Maybe I'm confusing something. I actually want to do a fuzzy search on everything except sku and additionally match on sku using its default search analyzer (non fuzzy).

I this something, that can easily be achieved by tuning some settings ?

bosch-manuel avatar Oct 10 '23 09:10 bosch-manuel

I'll checkout the recently added experimental features related to ngram analyzer.
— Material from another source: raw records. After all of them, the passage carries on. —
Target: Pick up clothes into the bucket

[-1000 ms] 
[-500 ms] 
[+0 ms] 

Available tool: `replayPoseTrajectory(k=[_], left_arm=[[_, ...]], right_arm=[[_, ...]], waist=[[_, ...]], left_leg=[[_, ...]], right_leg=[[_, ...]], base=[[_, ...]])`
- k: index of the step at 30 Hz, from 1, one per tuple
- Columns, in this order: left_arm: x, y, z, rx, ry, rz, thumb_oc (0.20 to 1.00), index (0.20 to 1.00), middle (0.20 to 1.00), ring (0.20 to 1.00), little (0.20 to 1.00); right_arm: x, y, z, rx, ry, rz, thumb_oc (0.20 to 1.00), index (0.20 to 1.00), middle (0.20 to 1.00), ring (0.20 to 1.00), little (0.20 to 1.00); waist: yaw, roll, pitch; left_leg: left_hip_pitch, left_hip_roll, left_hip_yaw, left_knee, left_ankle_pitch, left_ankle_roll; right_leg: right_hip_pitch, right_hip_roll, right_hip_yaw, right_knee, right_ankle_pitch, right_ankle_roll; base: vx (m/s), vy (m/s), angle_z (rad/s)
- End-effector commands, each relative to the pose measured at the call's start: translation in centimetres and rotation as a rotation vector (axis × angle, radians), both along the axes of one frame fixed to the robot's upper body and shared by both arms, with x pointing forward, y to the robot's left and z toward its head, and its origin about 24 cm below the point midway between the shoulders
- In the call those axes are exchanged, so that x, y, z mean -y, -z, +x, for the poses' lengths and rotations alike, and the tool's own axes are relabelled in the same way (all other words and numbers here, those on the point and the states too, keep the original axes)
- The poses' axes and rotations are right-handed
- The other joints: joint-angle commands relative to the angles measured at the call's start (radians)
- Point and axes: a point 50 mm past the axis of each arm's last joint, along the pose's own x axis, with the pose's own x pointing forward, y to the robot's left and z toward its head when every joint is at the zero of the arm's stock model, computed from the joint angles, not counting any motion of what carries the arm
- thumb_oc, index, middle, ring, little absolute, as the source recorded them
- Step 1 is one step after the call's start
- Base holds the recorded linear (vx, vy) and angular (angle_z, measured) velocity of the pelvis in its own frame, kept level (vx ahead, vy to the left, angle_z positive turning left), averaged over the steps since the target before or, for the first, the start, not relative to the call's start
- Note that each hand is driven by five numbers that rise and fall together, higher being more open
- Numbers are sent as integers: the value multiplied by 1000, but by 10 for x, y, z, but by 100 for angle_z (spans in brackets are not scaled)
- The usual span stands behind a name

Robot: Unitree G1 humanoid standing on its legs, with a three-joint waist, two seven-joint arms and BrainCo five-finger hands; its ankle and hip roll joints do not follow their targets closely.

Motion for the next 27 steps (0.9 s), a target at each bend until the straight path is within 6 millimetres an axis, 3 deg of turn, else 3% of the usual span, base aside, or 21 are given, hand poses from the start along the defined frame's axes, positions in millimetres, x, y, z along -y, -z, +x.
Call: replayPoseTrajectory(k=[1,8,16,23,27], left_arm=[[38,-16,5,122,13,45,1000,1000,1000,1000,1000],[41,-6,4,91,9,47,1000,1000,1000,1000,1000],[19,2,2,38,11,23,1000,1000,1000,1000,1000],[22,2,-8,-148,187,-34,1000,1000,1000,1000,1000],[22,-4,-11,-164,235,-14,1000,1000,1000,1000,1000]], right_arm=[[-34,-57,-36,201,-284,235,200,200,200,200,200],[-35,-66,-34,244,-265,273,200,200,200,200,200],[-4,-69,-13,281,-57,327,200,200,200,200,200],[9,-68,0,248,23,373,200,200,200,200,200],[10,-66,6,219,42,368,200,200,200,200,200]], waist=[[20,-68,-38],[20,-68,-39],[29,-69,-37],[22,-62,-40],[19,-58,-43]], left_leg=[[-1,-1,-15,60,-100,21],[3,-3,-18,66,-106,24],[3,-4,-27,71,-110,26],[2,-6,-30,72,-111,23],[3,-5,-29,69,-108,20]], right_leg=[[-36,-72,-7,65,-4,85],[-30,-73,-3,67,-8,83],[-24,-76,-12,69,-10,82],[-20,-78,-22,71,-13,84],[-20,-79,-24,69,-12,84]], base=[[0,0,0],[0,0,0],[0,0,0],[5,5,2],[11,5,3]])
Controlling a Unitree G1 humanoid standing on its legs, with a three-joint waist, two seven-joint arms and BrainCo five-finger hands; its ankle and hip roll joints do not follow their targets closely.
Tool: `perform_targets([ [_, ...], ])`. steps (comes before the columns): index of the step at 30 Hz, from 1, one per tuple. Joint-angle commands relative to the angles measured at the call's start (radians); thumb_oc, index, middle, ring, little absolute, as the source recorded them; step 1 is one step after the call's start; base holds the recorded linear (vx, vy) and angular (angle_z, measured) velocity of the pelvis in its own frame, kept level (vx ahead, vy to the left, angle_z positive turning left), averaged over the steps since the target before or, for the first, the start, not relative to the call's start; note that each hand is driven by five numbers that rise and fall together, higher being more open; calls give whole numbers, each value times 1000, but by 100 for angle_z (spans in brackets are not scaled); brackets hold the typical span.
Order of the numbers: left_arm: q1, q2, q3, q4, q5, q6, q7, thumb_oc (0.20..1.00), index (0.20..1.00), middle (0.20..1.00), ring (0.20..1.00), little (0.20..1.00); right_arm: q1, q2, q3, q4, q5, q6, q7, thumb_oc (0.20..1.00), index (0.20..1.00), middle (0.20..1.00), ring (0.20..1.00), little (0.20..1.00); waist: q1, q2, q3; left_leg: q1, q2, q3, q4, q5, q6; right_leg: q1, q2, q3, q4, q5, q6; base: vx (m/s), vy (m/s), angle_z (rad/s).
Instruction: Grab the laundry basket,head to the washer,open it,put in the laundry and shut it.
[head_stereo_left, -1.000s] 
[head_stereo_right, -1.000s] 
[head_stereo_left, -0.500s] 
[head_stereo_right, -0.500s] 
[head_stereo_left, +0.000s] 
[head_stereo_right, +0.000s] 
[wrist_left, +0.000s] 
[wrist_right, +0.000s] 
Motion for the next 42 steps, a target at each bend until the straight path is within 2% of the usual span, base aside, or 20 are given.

Sounds like a solution for my issue.

bosch-manuel avatar Oct 12 '23 06:10 bosch-manuel

I'll checkout the recently added experimental features related to ngram analyzer. Sounds like a solution for my issue.

bosch-manuel avatar Oct 12 '23 06:10 bosch-manuel

Hello @bosch-manuel,

Where does this sku.sku_ngram_analyser comes from ? Is this some custom analyzer you defined for the sku ?

Regards,

rbayet avatar Oct 12 '23 08:10 rbayet

Yes, it's a custom analyser. Our use case requires different ngram sizes and additional char filters.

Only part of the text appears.